▸ **Exercise goal**: Write out the records word for word.

(Beginning of Data to process)

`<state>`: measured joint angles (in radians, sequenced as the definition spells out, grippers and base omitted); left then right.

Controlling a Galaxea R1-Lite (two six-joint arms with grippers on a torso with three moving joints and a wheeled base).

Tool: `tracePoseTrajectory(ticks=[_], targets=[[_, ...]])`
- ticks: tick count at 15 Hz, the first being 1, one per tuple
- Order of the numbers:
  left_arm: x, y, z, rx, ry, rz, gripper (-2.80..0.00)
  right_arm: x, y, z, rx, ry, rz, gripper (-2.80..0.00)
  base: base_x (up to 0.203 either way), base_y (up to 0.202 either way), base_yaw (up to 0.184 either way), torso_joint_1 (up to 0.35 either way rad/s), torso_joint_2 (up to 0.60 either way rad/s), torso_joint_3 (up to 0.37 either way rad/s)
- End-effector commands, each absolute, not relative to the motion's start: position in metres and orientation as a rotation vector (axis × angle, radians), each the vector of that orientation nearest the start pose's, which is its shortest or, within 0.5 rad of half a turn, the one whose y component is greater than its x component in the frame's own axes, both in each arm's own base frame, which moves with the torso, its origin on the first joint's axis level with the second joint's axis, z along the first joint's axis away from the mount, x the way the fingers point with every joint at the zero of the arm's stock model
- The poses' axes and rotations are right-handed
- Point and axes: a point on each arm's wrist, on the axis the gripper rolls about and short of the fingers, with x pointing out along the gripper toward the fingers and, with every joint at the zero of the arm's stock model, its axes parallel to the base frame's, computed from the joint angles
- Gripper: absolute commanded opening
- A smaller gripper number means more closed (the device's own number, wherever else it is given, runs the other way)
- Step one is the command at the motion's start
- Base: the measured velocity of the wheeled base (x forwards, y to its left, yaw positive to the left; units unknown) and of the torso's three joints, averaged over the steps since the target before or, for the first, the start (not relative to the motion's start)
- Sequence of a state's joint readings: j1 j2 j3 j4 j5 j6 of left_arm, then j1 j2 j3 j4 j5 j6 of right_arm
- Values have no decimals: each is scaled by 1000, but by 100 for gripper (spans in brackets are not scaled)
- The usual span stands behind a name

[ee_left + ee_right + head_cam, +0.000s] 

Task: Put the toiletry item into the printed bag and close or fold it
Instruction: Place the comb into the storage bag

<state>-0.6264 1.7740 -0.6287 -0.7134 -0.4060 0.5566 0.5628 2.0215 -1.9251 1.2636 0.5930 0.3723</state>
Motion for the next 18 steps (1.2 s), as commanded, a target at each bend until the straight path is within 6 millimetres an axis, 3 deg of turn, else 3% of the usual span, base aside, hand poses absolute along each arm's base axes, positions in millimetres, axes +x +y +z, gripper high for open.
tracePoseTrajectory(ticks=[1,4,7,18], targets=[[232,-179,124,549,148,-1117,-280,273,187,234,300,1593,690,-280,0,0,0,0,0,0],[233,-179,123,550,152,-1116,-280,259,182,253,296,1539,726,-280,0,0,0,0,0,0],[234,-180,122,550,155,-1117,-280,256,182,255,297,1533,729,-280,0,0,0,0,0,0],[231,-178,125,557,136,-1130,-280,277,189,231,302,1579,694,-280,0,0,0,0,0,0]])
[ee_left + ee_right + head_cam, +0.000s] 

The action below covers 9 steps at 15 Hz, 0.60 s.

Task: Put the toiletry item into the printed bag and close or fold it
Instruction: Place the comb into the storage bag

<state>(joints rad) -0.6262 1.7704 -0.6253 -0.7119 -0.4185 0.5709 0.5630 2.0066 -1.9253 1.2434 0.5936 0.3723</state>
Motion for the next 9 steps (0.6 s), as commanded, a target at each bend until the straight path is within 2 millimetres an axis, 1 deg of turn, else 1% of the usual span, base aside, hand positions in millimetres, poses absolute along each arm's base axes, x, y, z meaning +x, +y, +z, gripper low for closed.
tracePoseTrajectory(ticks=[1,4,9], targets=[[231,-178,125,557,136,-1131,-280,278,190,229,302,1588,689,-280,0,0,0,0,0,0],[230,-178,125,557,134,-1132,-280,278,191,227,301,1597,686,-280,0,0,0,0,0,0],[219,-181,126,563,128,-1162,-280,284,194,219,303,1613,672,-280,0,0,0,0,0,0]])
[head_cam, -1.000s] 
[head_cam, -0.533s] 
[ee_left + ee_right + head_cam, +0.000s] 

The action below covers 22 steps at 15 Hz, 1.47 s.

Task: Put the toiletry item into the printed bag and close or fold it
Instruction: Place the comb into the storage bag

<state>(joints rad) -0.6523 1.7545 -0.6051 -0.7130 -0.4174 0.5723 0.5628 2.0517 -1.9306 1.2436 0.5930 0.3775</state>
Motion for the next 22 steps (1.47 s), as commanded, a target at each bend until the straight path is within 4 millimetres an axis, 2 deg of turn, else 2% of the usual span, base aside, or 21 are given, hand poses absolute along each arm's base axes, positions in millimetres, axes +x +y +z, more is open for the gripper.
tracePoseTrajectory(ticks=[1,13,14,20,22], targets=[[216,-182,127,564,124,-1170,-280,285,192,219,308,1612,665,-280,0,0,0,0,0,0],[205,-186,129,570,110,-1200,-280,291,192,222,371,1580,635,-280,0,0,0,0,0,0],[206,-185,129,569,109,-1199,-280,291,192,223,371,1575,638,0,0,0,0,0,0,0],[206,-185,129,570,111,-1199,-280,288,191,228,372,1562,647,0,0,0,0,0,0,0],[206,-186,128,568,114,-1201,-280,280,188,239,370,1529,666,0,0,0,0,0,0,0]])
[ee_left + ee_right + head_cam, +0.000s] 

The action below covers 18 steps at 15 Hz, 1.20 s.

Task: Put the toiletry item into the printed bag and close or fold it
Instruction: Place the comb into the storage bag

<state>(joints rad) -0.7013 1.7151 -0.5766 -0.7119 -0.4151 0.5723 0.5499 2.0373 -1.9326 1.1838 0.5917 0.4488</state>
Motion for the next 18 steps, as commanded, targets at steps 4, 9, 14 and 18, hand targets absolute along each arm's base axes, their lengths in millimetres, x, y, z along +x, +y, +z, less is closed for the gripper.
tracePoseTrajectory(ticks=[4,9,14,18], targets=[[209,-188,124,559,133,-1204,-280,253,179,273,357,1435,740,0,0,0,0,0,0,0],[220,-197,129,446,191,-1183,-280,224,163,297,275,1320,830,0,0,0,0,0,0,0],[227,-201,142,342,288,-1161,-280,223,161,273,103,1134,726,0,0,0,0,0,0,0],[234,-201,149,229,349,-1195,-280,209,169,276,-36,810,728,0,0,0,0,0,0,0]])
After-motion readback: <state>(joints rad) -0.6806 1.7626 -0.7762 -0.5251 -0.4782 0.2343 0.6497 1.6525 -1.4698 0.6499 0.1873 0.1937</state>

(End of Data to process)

▸ **Answer to the problem**:
`<state>`: measured joint angles (in radians, sequenced as the definition spells out, grippers and base omitted); left then right.

Controlling a Galaxea R1-Lite (two six-joint arms with grippers on a torso with three moving joints and a wheeled base).

Tool: `tracePoseTrajectory(ticks=[_], targets=[[_, ...]])`
- ticks: tick count at 15 Hz, the first being 1, one per tuple
- Order of the numbers:
  left_arm: x, y, z, rx, ry, rz, gripper (-2.80..0.00)
  right_arm: x, y, z, rx, ry, rz, gripper (-2.80..0.00)
  base: base_x (up to 0.203 either way), base_y (up to 0.202 either way), base_yaw (up to 0.184 either way), torso_joint_1 (up to 0.35 either way rad/s), torso_joint_2 (up to 0.60 either way rad/s), torso_joint_3 (up to 0.37 either way rad/s)
- End-effector commands, each absolute, not relative to the motion's start: position in metres and orientation as a rotation vector (axis × angle, radians), each the vector of that orientation nearest the start pose's, which is its shortest or, within 0.5 rad of half a turn, the one whose y component is greater than its x component in the frame's own axes, both in each arm's own base frame, which moves with the torso, its origin on the first joint's axis level with the second joint's axis, z along the first joint's axis away from the mount, x the way the fingers point with every joint at the zero of the arm's stock model
- The poses' axes and rotations are right-handed
- Point and axes: a point on each arm's wrist, on the axis the gripper rolls about and short of the fingers, with x pointing out along the gripper toward the fingers and, with every joint at the zero of the arm's stock model, its axes parallel to the base frame's, computed from the joint angles
- Gripper: absolute commanded opening
- A smaller gripper number means more closed (the device's own number, wherever else it is given, runs the other way)
- Step one is the command at the motion's start
- Base: the measured velocity of the wheeled base (x forwards, y to its left, yaw positive to the left; units unknown) and of the torso's three joints, averaged over the steps since the target before or, for the first, the start (not relative to the motion's start)
- Sequence of a state's joint readings: j1 j2 j3 j4 j5 j6 of left_arm, then j1 j2 j3 j4 j5 j6 of right_arm
- Values have no decimals: each is scaled by 1000, but by 100 for gripper (spans in brackets are not scaled)
- The usual span stands behind a name

[ee_left + ee_right + head_cam, +0.000s] 

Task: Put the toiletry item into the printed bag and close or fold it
Instruction: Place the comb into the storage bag

<state>-0.6264 1.7740 -0.6287 -0.7134 -0.4060 0.5566 0.5628 2.0215 -1.9251 1.2636 0.5930 0.3723</state>
Motion for the next 18 steps (1.2 s), as commanded, a target at each bend until the straight path is within 6 millimetres an axis, 3 deg of turn, else 3% of the usual span, base aside, hand poses absolute along each arm's base axes, positions in millimetres, axes +x +y +z, gripper high for open.
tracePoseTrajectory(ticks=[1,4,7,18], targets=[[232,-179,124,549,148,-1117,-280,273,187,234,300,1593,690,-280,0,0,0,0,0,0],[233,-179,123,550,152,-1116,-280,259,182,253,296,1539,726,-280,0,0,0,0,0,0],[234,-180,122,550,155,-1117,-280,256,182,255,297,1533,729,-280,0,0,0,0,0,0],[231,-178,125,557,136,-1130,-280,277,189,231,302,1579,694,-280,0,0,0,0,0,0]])
[ee_left + ee_right + head_cam, +0.000s] 

The action below covers 9 steps at 15 Hz, 0.60 s.

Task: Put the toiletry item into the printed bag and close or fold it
Instruction: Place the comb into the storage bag

<state>(joints rad) -0.6262 1.7704 -0.6253 -0.7119 -0.4185 0.5709 0.5630 2.0066 -1.9253 1.2434 0.5936 0.3723</state>
Motion for the next 9 steps (0.6 s), as commanded, a target at each bend until the straight path is within 2 millimetres an axis, 1 deg of turn, else 1% of the usual span, base aside, hand positions in millimetres, poses absolute along each arm's base axes, x, y, z meaning +x, +y, +z, gripper low for closed.
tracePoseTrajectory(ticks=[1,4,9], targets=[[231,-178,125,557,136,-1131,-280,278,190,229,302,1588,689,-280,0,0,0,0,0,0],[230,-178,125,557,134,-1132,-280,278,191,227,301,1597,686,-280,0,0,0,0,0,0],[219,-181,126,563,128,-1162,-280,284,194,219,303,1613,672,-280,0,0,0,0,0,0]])
[head_cam, -1.000s] 
[head_cam, -0.533s] 
[ee_left + ee_right + head_cam, +0.000s] 

The action below covers 22 steps at 15 Hz, 1.47 s.

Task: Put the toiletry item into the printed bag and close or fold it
Instruction: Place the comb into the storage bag

<state>(joints rad) -0.6523 1.7545 -0.6051 -0.7130 -0.4174 0.5723 0.5628 2.0517 -1.9306 1.2436 0.5930 0.3775</state>
Motion for the next 22 steps (1.47 s), as commanded, a target at each bend until the straight path is within 4 millimetres an axis, 2 deg of turn, else 2% of the usual span, base aside, or 21 are given, hand poses absolute along each arm's base axes, positions in millimetres, axes +x +y +z, more is open for the gripper.
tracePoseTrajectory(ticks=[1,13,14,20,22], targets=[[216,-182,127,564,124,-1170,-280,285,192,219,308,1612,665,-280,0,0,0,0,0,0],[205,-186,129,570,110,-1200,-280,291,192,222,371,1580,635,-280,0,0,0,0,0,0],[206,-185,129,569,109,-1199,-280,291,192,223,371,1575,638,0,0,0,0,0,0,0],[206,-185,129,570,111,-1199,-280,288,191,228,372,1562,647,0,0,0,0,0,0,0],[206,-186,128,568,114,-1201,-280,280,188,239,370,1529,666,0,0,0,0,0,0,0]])
[ee_left + ee_right + head_cam, +0.000s] 

The action below covers 18 steps at 15 Hz, 1.20 s.

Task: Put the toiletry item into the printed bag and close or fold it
Instruction: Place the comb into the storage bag

<state>(joints rad) -0.7013 1.7151 -0.5766 -0.7119 -0.4151 0.5723 0.5499 2.0373 -1.9326 1.1838 0.5917 0.4488</state>
Motion for the next 18 steps, as commanded, targets at steps 4, 9, 14 and 18, hand targets absolute along each arm's base axes, their lengths in millimetres, x, y, z along +x, +y, +z, less is closed for the gripper.
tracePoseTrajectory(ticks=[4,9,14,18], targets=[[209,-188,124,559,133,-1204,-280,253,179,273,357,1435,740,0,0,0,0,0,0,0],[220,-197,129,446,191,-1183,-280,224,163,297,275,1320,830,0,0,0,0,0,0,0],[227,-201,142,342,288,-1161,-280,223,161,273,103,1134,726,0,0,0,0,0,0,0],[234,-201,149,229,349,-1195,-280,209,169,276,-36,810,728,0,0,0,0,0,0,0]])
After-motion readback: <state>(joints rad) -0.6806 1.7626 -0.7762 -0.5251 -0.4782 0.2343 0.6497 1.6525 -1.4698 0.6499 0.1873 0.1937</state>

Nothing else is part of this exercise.